* _What the task requires_
Some of the lines below need repeating. Reproduce exactly those between the lines holding "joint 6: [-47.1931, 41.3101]" and "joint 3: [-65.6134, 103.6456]", inclusive.

* _Given entries_
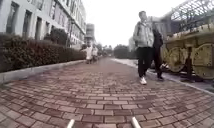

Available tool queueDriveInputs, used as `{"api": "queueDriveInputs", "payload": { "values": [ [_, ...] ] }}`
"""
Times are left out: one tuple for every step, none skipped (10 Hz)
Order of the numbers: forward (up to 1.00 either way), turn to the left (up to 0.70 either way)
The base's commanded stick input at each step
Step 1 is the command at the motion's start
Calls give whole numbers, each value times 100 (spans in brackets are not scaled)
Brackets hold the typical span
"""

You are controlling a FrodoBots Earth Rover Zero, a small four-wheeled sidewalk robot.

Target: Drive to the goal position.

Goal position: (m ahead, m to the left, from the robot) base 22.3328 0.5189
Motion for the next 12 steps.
{"api": "queueDriveInputs", "payload": {
  "values": [
    [70,-11],
    [70,-14],
    [70,-12],
    [70,-9],
    [70,-9],
    [70,-12],
    [70,-14],
    [70,-14],
    [70,-14],
    [70,-13],
    [70,-12],
    [70,-11]
  ]
}}
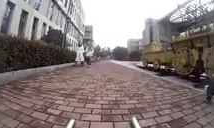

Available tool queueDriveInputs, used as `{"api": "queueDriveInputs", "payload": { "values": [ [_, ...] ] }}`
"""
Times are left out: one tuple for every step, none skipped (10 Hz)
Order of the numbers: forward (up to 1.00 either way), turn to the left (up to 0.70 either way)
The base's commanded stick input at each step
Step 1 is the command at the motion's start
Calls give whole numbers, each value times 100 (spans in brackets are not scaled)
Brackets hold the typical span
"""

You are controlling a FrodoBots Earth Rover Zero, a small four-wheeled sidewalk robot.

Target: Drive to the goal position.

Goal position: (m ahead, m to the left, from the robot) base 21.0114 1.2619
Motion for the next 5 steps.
{"api": "queueDriveInputs", "payload": {
  "values": [
    [70,-13],
    [70,-14],
    [70,-14],
    [70,-14],
    [70,-14]
  ]
}}
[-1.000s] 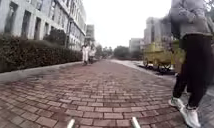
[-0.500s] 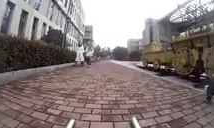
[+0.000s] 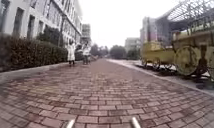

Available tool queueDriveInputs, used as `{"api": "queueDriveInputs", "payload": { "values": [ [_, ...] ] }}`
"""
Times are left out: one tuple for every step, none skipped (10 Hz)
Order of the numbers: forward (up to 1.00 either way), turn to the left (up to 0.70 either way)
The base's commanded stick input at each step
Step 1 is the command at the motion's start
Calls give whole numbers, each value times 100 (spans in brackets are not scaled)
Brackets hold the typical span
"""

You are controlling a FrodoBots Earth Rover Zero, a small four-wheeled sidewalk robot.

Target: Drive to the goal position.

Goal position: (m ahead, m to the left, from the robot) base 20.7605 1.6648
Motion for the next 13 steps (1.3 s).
{"api": "queueDriveInputs", "payload": {
  "values": [
    [70,-14],
    [70,-14],
    [70,-10],
    [70,-6],
    [70,-2],
    [70,0],
    [70,-3],
    [70,-7],
    [70,-12],
    [70,-14],
    [70,-14],
    [70,-14],
    [70,-14]
  ]
}}
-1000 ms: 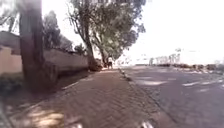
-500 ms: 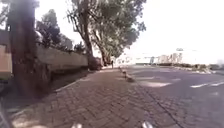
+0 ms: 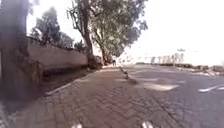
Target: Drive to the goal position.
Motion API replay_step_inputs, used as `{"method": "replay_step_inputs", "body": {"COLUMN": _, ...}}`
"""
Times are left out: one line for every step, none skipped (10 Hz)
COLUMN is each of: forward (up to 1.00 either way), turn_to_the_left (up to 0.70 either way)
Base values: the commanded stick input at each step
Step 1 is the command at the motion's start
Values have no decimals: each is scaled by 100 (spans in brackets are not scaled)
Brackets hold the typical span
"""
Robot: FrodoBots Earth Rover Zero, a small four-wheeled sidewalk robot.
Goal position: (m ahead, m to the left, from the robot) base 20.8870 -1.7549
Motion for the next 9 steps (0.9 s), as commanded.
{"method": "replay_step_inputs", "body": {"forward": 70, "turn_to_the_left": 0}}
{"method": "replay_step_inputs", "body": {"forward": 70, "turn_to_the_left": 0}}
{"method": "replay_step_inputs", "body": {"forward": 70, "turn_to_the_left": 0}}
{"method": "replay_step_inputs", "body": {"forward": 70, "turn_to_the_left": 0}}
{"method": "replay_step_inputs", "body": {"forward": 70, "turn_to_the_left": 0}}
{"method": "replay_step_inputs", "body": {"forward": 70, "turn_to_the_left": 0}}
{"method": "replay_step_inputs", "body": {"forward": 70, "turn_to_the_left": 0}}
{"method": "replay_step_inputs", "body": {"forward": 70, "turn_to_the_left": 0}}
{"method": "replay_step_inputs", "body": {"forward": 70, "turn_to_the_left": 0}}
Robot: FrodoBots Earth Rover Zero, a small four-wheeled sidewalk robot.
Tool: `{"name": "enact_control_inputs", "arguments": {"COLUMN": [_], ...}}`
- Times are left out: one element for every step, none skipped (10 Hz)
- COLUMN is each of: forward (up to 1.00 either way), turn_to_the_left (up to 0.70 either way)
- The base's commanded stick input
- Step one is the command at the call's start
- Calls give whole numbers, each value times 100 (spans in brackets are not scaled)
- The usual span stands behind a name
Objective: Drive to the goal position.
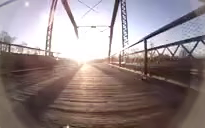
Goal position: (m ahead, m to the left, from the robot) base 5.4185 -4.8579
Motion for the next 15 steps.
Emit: {"name": "enact_control_inputs", "arguments": {"forward": [70,70,70,70,70,70,70,70,70,70,70,70,70,70,70], "turn_to_the_left": [0,0,0,0,0,0,0,0,0,0,0,0,0,0,0]}}
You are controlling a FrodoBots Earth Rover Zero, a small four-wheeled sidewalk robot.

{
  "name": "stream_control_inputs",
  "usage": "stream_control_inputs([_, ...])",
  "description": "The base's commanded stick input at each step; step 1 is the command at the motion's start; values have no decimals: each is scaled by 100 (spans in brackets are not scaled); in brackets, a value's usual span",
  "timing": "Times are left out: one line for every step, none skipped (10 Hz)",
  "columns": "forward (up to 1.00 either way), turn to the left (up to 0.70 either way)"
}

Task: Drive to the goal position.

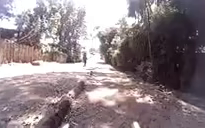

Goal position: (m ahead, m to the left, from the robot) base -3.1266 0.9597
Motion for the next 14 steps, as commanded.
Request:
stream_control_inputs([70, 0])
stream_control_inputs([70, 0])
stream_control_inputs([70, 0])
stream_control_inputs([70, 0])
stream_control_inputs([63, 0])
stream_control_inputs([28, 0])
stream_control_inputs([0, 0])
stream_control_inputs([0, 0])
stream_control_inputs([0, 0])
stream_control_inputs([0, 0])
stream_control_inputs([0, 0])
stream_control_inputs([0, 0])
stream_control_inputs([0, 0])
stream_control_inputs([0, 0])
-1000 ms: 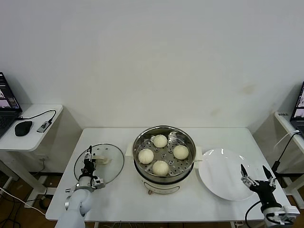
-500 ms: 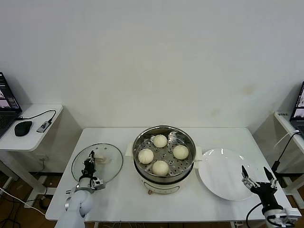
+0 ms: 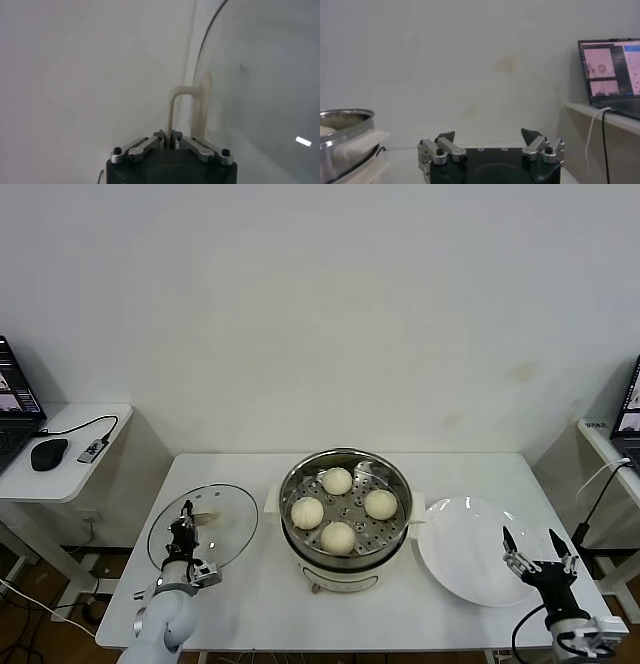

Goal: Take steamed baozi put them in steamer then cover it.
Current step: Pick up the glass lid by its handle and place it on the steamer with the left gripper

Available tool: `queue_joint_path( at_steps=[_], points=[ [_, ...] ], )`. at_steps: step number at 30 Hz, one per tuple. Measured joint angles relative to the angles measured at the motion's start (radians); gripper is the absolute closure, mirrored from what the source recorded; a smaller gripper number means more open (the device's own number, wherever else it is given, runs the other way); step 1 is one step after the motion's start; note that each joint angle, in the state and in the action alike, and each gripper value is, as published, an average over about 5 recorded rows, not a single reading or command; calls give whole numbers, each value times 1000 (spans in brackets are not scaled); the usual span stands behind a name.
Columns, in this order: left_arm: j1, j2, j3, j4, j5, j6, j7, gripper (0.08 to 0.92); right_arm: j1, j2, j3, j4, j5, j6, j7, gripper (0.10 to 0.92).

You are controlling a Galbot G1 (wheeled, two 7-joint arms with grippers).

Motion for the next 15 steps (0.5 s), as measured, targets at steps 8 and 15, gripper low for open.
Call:
queue_joint_path(
  at_steps=[8,15],
  points=[
    [80,21,4,-218,49,155,57,853,-2,2,-4,13,1,-8,-3,203],
    [102,37,5,-353,116,270,107,853,-13,5,-9,31,-13,-33,0,203]
  ],
)
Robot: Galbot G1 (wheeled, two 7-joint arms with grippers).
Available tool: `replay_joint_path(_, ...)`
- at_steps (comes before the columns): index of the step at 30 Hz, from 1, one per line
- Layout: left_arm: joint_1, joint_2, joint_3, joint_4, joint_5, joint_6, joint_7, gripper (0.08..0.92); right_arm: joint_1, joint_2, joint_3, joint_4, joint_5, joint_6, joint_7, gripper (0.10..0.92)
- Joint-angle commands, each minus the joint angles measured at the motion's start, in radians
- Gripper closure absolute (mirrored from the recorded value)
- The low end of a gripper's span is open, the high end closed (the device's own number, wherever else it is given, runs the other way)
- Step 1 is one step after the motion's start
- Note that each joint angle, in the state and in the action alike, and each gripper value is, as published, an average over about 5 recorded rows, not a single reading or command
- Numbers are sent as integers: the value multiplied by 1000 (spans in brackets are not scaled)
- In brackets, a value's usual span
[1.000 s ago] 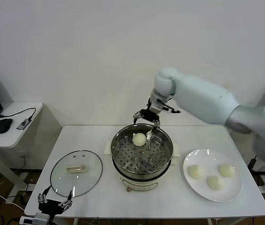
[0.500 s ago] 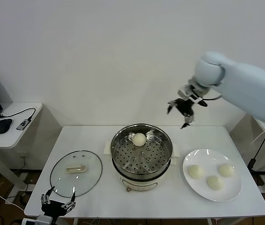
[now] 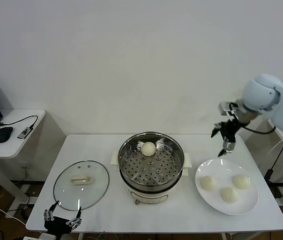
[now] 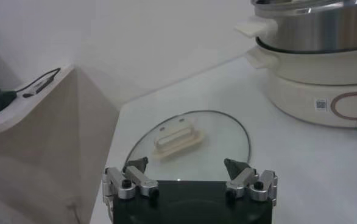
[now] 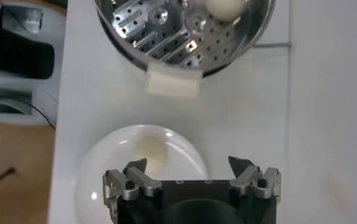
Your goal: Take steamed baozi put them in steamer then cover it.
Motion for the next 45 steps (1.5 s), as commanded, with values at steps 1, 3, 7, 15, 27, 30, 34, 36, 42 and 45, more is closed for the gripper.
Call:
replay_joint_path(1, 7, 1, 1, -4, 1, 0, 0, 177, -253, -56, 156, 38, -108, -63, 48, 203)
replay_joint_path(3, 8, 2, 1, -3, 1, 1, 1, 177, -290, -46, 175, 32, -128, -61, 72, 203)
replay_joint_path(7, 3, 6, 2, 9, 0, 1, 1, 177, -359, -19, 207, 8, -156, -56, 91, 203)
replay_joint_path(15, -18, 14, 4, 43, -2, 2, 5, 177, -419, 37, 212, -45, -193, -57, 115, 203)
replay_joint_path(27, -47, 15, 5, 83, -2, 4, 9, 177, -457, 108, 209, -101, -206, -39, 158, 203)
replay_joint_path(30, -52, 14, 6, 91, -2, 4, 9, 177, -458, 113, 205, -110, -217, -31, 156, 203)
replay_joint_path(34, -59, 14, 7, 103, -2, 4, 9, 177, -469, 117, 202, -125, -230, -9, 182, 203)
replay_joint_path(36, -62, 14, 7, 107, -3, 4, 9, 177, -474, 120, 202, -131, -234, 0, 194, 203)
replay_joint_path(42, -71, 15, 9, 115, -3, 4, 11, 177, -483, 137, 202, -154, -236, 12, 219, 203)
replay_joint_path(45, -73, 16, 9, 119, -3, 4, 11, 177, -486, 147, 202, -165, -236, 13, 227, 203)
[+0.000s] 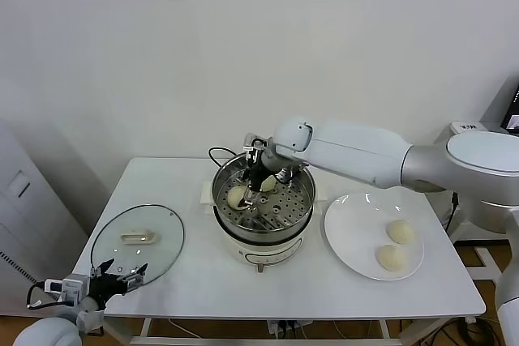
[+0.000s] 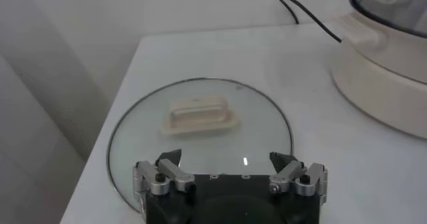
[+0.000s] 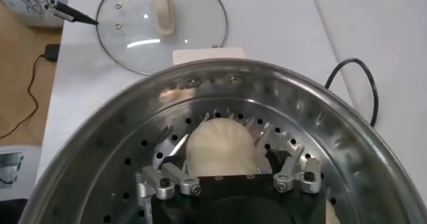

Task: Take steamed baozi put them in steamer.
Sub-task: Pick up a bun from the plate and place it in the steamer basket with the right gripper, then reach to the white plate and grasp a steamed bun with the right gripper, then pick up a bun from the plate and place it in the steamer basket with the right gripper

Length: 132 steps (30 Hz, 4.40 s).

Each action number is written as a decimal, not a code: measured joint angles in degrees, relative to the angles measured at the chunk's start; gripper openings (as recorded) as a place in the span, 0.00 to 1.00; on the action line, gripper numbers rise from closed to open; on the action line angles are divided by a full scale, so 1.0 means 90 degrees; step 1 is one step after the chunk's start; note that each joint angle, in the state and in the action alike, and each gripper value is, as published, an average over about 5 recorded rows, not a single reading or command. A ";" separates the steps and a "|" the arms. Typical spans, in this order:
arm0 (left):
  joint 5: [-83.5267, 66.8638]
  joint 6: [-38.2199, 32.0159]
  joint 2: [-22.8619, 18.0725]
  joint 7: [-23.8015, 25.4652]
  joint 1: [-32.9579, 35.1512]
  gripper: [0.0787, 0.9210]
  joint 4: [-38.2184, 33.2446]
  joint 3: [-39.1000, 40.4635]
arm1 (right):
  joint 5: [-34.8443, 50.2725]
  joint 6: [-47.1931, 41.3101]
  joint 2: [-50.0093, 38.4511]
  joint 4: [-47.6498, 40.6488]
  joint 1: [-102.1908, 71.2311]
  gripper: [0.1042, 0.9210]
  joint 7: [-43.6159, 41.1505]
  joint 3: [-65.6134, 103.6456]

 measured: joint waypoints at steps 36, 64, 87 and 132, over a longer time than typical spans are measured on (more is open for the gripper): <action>-0.0005 -0.0003 0.0010 0.0006 0.0051 0.88 -0.0125 -0.0005 | -0.3334 0.2202 -0.3546 0.0338 0.0353 0.88 -0.2787 -0.0390; 0.0014 0.0020 -0.0009 0.0004 0.0042 0.88 -0.0118 0.0035 | -0.4879 0.2749 -0.3648 -0.0160 -0.1922 0.88 -0.2670 0.1092; 0.0039 0.0022 -0.0022 0.0000 0.0056 0.88 -0.0134 0.0048 | -0.5200 0.2727 -0.3484 -0.0447 -0.2691 0.44 -0.2542 0.1827; 0.0062 0.0033 0.0002 -0.0010 0.0037 0.88 -0.0146 0.0070 | -0.4603 0.6019 -0.0892 0.0197 0.0009 0.43 -0.3281 0.1894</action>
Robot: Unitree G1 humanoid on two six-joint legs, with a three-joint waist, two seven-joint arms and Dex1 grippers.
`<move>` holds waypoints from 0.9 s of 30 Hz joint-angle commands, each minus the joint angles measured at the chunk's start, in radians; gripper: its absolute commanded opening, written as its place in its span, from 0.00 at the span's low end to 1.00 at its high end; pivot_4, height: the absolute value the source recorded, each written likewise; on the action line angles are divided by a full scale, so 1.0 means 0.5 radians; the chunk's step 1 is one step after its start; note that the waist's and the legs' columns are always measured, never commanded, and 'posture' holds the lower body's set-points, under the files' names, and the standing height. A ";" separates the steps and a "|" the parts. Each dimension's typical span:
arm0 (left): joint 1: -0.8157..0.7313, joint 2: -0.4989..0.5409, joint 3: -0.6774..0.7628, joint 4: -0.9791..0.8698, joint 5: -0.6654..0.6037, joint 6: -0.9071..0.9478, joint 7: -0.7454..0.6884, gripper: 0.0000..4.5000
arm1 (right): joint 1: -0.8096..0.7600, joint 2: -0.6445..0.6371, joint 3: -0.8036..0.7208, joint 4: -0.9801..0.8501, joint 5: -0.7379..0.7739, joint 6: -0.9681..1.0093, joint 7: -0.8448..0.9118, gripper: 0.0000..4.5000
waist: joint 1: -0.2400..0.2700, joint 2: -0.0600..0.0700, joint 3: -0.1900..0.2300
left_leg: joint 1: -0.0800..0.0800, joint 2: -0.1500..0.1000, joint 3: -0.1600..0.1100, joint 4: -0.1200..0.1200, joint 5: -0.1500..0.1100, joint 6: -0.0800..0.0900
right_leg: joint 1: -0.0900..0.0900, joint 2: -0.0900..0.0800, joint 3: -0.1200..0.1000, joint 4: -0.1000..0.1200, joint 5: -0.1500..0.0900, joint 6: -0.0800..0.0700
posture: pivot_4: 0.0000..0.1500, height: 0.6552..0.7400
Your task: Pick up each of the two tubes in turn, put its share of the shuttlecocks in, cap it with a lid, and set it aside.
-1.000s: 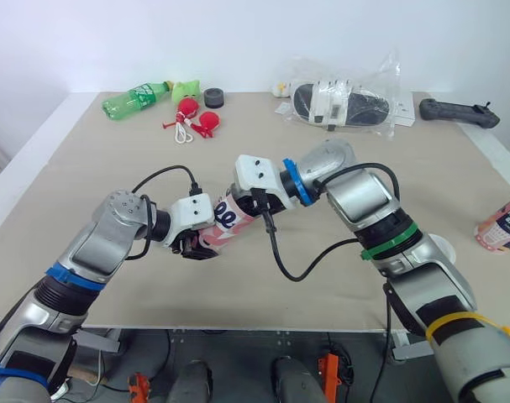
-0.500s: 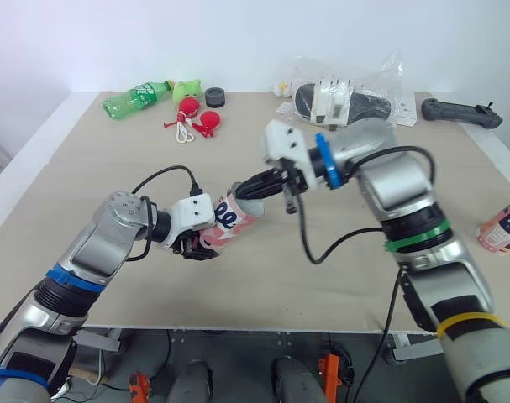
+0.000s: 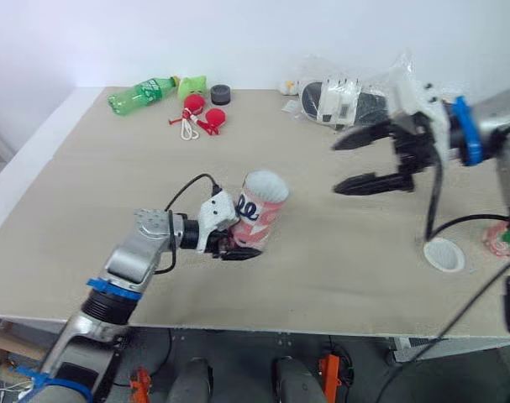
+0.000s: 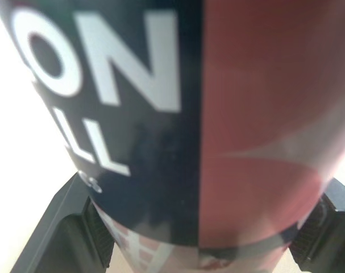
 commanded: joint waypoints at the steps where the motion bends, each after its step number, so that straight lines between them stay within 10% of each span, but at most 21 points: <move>1: 0.072 -0.154 0.078 0.046 -0.114 -0.219 0.095 0.70 | -0.111 -0.115 0.182 0.258 -0.197 -0.274 0.125 0.96 | -0.034 0.002 0.000 | 0.002 0.000 0.002 -0.002 -0.001 0.001 | -0.001 0.000 0.002 0.000 0.003 -0.007 | 1.00 1.00; 27: 0.371 -0.419 -0.134 0.235 0.018 -0.583 0.408 0.70 | -0.360 0.004 0.600 1.776 -1.266 -1.434 0.005 0.96 | -0.060 0.006 0.001 | 0.008 -0.001 0.004 -0.007 0.004 -0.006 | 0.001 0.000 0.005 0.001 0.005 -0.010 | 1.00 1.00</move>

* _Result of the exercise_
  joint 6: [-47.1931, 41.3101]
  joint 2: [-50.0093, 38.4511]
  joint 4: [-47.6498, 40.6488]
  joint 1: [-102.1908, 71.2311]
  gripper: [0.1042, 0.9210]
  joint 7: [-43.6159, 41.1505]
  joint 3: [-65.6134, 103.6456]

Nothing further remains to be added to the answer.